Summary characteristics of primary data input studies informing Global Burden of Disease Study 2019 modelled epidemiologic estimates of low back pain, neck pain, and knee osteoarthritis in Australia, Brazil, Canada, Spain, and Switzerland, 1990–2019.a

a

There were no primary data input studies for neck pain from Australia, Canada, and Switzerland, as well as no primary data input studies for knee OA from Australia, Brazil, and Switzerland. Prevalence estimates are reported as point estimates with 95% CIs.

b

Range of strata-specific prevalence estimates and confidence intervals for different age groups and genders; overall total prevalence estimate not reported.

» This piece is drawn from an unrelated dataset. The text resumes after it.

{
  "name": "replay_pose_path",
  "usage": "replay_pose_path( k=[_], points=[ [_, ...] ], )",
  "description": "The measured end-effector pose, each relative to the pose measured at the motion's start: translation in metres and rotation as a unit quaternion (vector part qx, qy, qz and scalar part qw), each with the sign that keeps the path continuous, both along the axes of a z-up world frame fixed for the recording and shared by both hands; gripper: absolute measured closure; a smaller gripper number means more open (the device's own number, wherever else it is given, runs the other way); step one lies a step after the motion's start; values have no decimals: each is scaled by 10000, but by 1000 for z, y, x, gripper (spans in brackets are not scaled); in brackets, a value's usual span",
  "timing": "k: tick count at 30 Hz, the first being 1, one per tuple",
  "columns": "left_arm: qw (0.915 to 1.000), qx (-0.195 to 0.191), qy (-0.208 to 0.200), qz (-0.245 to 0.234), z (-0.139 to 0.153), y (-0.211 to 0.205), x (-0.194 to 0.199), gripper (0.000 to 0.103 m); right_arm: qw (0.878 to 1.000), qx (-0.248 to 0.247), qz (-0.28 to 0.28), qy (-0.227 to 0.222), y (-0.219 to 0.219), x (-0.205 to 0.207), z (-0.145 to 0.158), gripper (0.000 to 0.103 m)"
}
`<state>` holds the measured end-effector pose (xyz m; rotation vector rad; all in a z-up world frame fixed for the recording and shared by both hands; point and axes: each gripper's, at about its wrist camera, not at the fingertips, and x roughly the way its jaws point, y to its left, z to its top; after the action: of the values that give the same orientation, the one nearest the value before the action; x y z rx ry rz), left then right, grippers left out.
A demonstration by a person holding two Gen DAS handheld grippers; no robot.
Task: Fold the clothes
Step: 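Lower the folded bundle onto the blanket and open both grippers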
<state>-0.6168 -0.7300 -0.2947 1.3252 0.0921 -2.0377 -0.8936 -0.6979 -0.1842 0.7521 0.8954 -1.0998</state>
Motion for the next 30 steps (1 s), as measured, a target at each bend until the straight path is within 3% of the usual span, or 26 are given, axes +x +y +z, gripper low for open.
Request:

CI, confidence interval; HBSC, Health Behaviour in School-aged Children; LBP, low back pain; mo, months; Mod, moderate; N, study size; NHS, National Health Survey; NP, neck pain; NR, not reported; OA, osteoarthritis; Period, prevalence period; RoB, overall study risk of bias; SDAC, Survey of Disability, Ageing and Carers; SHP, Swiss Household Panel; WHS, World Health Survey; wk, weeks.

FIGURE 1

Characteristics of Primary Input Studies

Table 1 summarises key characteristics of the primary input studies. The included studies had between 189 and 118,533 participants, with most studies (61 of 67) having more than 1,000 participants. There were variations in the sampling frame of studies for LBP (see detailed evidence table in Supplementary Datasheet S1 pp 13–32), with more than a third of them (25 of 67) having a subnational focus. Most studies for LBP used stratified, clustered, or a multistage combination of probabilistic sampling approaches, although 9 of 67 did not specify the strategy. The proportion of respondents was adequate for most studies, although 2 of 67 did not reach a 50% response proportion. The variability of LBP case definitions was striking, with different recall periods, chronicity, anatomical pain locations, and activity-limiting considerations. Primary data prevalence estimates varied considerably between studies and countries.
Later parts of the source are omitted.